我刚调整下图片大小。以下是我培养第7天皮层神经元细胞照片（400*）

图片附件: 62429864.snap.jpg (2012-5-21 16:30, 20.12 KB) / 该附件被下载次数 5
http://bbs.antpedia.com/attachment.php?aid=12201

作者: tianmei001 时间: 2012-5-21 16:30

麻烦各位老师帮忙分析下啊，神经元没有突起还有其它什么原因或者原代神经元培养要特别注意的地方啊？以备我下次培养时吸取教训啊！谢了啊！

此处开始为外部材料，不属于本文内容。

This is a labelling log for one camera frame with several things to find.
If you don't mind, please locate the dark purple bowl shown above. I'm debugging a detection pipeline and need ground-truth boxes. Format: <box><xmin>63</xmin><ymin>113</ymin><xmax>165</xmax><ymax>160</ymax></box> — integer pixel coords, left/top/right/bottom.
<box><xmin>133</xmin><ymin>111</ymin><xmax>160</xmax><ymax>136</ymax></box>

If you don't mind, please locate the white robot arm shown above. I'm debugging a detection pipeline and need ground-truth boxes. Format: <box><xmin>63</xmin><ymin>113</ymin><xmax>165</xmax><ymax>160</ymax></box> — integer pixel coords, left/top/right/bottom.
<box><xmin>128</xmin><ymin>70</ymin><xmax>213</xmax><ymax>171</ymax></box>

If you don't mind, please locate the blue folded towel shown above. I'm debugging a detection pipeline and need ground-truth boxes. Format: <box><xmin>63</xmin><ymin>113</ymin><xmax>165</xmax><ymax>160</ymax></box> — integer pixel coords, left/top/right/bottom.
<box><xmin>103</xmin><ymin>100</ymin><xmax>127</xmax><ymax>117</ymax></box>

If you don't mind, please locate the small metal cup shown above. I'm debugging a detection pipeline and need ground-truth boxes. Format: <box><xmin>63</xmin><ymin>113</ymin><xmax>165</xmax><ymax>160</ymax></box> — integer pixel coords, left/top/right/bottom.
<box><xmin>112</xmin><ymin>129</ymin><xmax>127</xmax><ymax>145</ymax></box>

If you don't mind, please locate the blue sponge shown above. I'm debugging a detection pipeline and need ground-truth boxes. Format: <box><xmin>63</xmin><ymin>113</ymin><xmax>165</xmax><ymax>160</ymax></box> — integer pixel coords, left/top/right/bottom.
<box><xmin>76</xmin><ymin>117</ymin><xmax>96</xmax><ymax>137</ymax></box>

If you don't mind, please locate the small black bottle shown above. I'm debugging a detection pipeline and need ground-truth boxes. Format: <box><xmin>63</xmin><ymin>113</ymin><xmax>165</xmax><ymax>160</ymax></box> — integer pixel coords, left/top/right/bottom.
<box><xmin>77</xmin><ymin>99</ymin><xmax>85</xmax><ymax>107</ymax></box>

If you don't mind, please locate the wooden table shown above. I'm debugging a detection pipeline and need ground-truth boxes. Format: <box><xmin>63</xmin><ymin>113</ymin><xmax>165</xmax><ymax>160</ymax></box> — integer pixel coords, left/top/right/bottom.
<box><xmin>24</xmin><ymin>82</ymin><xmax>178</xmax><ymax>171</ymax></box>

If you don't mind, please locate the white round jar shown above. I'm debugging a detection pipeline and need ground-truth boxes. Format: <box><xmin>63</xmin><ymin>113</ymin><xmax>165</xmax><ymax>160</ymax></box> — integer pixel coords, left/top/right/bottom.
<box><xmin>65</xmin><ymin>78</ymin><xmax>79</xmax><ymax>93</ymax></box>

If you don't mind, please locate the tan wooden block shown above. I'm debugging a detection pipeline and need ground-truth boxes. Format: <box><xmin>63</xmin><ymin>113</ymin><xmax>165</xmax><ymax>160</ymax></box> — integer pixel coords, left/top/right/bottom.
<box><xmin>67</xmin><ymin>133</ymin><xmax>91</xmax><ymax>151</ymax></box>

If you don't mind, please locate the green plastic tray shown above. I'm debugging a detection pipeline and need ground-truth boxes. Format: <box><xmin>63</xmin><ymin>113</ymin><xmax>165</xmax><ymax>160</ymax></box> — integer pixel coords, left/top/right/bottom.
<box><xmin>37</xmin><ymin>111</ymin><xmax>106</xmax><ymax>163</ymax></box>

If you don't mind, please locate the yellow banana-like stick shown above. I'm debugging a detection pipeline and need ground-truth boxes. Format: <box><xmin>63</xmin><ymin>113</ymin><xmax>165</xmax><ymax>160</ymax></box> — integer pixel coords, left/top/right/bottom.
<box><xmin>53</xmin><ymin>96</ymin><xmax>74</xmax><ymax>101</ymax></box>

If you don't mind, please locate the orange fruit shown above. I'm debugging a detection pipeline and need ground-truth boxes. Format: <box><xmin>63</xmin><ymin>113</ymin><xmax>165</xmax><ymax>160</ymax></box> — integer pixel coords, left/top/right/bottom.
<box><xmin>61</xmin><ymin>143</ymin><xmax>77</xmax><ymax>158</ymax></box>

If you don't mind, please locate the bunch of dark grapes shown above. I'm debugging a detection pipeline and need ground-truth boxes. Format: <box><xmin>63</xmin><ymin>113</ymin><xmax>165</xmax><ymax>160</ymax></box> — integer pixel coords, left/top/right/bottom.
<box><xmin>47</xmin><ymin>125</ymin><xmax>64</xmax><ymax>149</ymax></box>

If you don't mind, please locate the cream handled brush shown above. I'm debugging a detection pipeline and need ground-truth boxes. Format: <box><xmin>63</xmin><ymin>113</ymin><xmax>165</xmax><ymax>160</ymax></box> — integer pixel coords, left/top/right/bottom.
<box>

作者: zranqi_1 时间: 2012-5-21 16:31

我之前养的皮层、海马细胞在2天后就贴好了，这次两天还没贴好，我觉得是没有包被好。

作者: 831226 时间: 2012-5-21 16:31

神经元在接种后一天后该是长轴突了，因此不能确定视野中的细胞是神经元还是杂质细胞。
无血清培养基不利于细胞贴壁，可以第一天用含血清的培养基孵育过夜，第二天再换成neurobasal 试试。
时间比较长了，胰酶的浓度应该跟其活性不太成比例了，最好重新配制，不过胰酶可以高压吗？会不会在高压过程中失活？

作者: tianmei001 时间: 2012-5-21 16:31

我是用0.01％的L-多聚赖氨酸包被的，刚开始贴壁还可以。胰酶我已经重新配制了，用注射滤器过滤除菌，没高压。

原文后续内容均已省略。